» What you will do
Repeat the span of the entries below that starts at the line with "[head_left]" and ends at the line with "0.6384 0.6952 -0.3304", nothing more. Skip the pictures.
--- Given records ---
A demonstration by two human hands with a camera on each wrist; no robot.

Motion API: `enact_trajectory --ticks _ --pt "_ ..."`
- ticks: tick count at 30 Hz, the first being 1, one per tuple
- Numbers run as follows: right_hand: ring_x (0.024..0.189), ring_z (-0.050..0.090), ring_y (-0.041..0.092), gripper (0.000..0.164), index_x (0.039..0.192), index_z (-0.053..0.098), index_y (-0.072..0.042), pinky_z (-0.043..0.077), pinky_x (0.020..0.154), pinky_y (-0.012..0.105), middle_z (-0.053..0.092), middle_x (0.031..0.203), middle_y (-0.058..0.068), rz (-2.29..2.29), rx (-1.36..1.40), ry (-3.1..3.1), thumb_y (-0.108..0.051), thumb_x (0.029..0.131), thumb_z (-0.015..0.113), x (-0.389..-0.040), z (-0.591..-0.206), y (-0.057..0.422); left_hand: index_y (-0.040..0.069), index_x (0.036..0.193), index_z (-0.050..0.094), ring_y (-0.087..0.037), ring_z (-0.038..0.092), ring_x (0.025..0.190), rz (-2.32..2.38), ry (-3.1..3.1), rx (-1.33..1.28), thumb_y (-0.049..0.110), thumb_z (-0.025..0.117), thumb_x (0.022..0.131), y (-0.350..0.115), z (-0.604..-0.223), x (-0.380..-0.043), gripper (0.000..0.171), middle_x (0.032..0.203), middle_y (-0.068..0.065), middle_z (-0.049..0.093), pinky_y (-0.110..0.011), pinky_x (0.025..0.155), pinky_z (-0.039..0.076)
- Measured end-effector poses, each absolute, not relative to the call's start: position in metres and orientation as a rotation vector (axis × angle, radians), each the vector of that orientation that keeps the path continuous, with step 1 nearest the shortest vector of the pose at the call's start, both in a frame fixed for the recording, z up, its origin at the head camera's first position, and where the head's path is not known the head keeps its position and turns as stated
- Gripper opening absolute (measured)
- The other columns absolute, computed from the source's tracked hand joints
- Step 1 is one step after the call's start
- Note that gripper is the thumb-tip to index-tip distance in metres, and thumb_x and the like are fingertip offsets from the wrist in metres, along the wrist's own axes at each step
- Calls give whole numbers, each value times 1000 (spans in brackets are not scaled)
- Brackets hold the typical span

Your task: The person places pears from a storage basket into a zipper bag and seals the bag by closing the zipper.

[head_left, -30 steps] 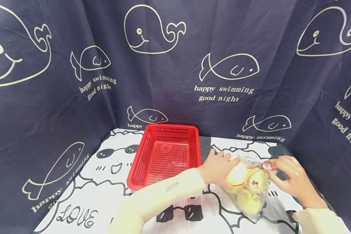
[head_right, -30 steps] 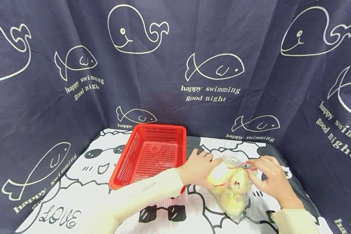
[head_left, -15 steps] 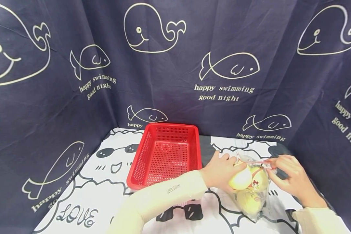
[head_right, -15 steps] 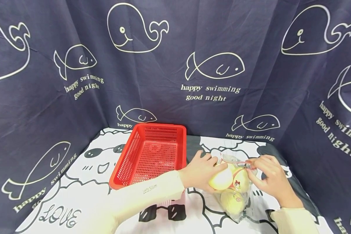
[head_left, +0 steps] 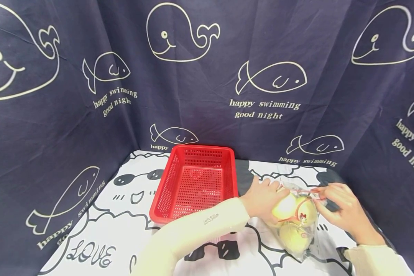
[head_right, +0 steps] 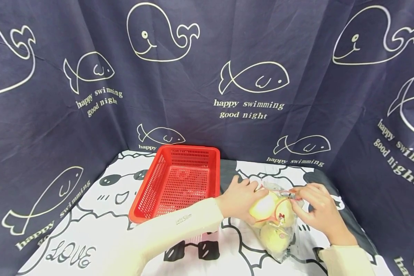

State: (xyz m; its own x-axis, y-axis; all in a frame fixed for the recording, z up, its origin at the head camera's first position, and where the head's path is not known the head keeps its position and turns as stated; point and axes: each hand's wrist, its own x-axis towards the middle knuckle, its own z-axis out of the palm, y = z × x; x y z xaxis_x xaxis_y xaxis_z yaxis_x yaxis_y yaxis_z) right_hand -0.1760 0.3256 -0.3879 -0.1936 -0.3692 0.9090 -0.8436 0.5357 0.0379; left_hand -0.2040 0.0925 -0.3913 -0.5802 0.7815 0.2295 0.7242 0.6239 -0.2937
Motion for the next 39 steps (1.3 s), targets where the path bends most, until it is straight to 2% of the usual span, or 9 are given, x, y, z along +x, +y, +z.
enact_trajectory --ticks 4,8,17,21,28,39 --pt "78 52 17 47 65 57 -5 36 99 20 64 71 8 593 1005 -1793 -38 98 57 -176 -391 328 35 132 56 -14 50 107 240 -2537 -1188 79 64 68 97 -394 -206 78 123 8 52 -49 91 41" --pt "79 52 17 47 65 57 -5 35 99 20 62 69 6 584 999 -1804 -38 98 57 -177 -394 330 37 132 56 -13 47 110 278 -2563 -1193 80 62 70 102 -396 -209 75 126 8 50 -46 90 40" --pt "78 53 18 47 65 57 -6 36 101 20 63 70 7 574 991 -1812 -39 98 57 -179 -399 334 42 135 54 -12 43 115 326 -2607 -1147 75 74 60 113 -397 -217 84 129 7 46 -42 88 37" --pt "78 53 18 47 65 57 -6 36 100 21 63 70 7 575 997 -1808 -39 98 57 -180 -400 335 44 134 55 -13 39 119 331 -2599 -1121 78 73 59 118 -400 -220 84 129 6 44 -41 86 38" --pt "80 53 16 47 65 58 -5 36 99 20 64 71 6 593 998 -1812 -39 98 58 -181 -401 337 44 128 59 -12 37 114 334 -2567 -1082 80 75 55 125 -404 -226 83 124 7 42 -37 82 36" --pt "76 52 18 47 63 56 -6 36 98 20 63 70 6 594 1018 -1792 -37 98 58 -182 -397 333 41 129 58 -13 35 121 335 -2594 -1065 83 71 58 125 -407 -230 84 139 9 39 -39 86 35"
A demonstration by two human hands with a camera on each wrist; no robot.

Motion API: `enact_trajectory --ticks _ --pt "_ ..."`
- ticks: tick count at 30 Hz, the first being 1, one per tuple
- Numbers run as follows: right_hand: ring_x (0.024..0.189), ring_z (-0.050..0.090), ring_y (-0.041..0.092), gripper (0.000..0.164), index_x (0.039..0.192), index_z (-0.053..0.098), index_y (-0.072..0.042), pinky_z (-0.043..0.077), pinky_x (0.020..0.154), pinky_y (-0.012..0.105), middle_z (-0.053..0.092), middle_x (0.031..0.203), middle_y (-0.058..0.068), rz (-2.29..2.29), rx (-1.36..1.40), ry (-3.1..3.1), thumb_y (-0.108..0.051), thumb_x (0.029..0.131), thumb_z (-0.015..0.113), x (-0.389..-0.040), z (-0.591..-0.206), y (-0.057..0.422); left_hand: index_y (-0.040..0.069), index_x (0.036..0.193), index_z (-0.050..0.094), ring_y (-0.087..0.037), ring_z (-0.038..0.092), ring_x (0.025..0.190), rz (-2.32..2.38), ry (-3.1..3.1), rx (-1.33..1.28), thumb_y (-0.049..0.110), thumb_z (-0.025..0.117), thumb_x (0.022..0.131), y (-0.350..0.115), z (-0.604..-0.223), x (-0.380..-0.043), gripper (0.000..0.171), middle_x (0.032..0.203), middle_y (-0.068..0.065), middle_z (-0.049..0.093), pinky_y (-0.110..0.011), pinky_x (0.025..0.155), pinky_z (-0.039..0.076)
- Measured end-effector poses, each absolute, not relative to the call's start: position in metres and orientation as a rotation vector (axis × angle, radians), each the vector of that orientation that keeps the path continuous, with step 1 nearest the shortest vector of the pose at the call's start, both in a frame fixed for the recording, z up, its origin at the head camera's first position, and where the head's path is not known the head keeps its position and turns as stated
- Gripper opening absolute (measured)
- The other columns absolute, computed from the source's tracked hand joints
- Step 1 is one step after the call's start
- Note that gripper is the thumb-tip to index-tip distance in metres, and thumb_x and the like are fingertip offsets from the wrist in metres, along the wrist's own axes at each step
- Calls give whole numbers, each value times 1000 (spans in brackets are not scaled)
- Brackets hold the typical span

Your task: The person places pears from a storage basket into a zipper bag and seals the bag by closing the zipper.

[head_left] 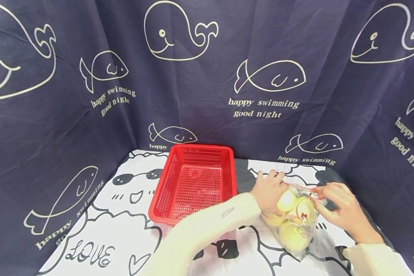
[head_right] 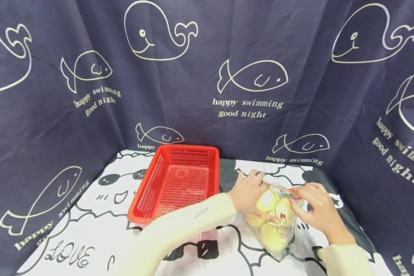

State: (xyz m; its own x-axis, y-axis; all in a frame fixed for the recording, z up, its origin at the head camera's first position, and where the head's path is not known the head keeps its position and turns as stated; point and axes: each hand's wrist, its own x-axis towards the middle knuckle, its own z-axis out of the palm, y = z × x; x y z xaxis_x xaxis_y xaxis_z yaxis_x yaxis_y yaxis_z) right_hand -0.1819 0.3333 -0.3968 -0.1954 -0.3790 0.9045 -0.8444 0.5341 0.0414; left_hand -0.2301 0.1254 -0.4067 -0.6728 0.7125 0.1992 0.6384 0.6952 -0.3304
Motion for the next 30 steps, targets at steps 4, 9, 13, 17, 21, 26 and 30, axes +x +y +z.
enact_trajectory --ticks 4,9,13,17,21,26,30 --pt "74 51 18 46 63 56 -6 36 98 20 63 69 6 594 1020 -1790 -37 98 58 -182 -395 333 42 132 56 -12 35 123 333 -2617 -1061 83 70 60 124 -407 -232 84 139 10 39 -40 89 34" --pt "75 51 17 46 63 55 -7 35 98 19 62 69 5 588 1004 -1806 -38 98 57 -180 -396 334 41 134 55 -13 37 123 345 -2618 -1074 82 70 60 123 -407 -232 86 139 9 41 -40 89 35" --pt "77 52 17 46 64 56 -7 36 98 19 64 70 8 593 1003 -1809 -38 98 57 -180 -397 336 42 135 54 -13 38 122 344 -2610 -1094 81 71 60 121 -405 -231 86 139 9 42 -40 90 35" --pt "78 53 16 47 64 57 -6 36 98 20 65 71 10 601 1005 -1800 -38 98 58 -180 -396 336 42 136 53 -13 38 121 336 -2602 -1119 79 72 62 120 -402 -229 85 137 9 42 -40 90 35" --pt "79 52 16 47 65 58 -5 36 98 20 65 71 11 601 1004 -1797 -38 98 58 -180 -396 337 42 135 54 -13 37 122 323 -2620 -1142 77 72 63 118 -397 -228 82 138 9 42 -40 92 34" --pt "80 52 16 47 66 60 -4 35 98 19 64 71 13 596 1002 -1802 -38 98 57 -180 -398 338 45 136 54 -12 36 123 334 -2635 -1171 76 72 64 116 -393 -227 80 140 9 41 -41 96 33" --pt "80 52 16 47 67 60 -3 35 99 20 64 71 13 594 1003 -1801 -38 98 57 -181 -400 339 47 138 51 -13 35 126 370 -2628 -1197 76 70 67 113 -389 -228 79 143 8 40 -43 97 33"
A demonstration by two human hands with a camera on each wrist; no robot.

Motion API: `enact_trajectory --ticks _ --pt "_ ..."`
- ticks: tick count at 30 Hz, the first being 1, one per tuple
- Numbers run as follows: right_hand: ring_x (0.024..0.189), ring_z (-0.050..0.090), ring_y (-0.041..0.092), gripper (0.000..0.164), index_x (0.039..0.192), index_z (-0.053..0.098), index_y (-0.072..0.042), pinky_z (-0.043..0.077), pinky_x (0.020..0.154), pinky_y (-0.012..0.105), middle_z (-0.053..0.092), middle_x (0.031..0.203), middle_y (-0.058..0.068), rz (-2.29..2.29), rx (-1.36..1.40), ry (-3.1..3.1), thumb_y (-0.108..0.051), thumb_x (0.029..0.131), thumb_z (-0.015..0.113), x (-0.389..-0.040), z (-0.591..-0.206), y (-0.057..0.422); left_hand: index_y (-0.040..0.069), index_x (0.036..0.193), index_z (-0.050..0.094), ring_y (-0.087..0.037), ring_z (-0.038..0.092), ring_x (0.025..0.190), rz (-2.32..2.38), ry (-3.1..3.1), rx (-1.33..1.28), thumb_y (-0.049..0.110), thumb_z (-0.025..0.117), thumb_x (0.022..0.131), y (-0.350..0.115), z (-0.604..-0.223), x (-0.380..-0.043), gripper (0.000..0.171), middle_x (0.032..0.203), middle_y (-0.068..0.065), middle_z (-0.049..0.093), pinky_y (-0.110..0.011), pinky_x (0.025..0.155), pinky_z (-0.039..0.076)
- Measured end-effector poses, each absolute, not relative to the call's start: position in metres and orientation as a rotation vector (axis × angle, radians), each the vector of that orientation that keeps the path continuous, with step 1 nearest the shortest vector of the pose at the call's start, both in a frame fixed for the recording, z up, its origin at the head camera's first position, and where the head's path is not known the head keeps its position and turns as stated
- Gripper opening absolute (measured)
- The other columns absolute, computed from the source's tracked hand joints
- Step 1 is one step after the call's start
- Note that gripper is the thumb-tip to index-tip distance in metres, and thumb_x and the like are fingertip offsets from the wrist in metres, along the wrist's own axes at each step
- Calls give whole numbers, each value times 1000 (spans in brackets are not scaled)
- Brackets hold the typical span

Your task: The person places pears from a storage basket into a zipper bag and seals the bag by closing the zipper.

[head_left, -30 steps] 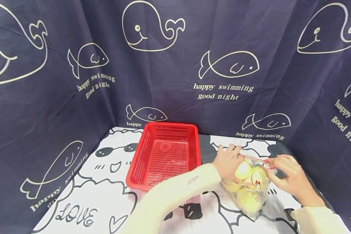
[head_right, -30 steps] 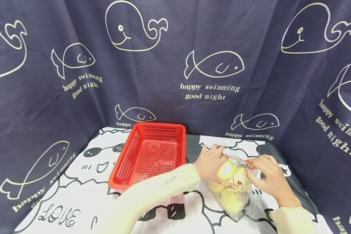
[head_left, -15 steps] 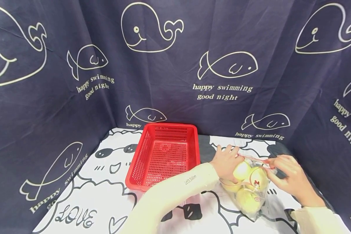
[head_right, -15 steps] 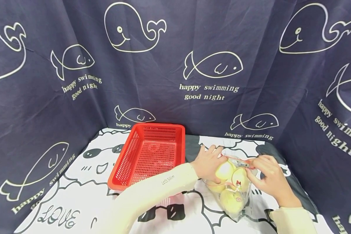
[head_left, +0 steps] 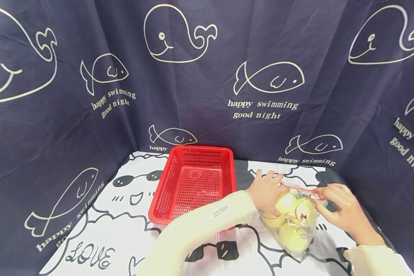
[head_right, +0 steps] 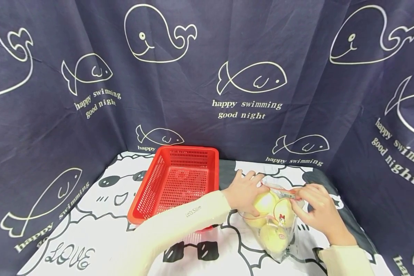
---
» Response to this exercise
[head_left] 
[head_right] 

State: (xyz m; its own x-axis, y-axis; all in a frame fixed for the recording, z up, its origin at the head camera's first position, and where the head's path is not known the head keeps its position and turns as stated; point and axes: each hand's wrist, its own x-axis towards the middle knuckle, its own z-axis out of the palm, y = z × x; x y z xaxis_x xaxis_y xaxis_z yaxis_x yaxis_y yaxis_z) right_hand -0.1819 0.3333 -0.3968 -0.1954 -0.3790 0.9045 -0.8444 0.5341 0.0414; left_hand -0.2301 0.1254 -0.4067 -0.6728 0.7125 0.1992 0.6384 0.6952 -0.3304

There is nothing further to the answer.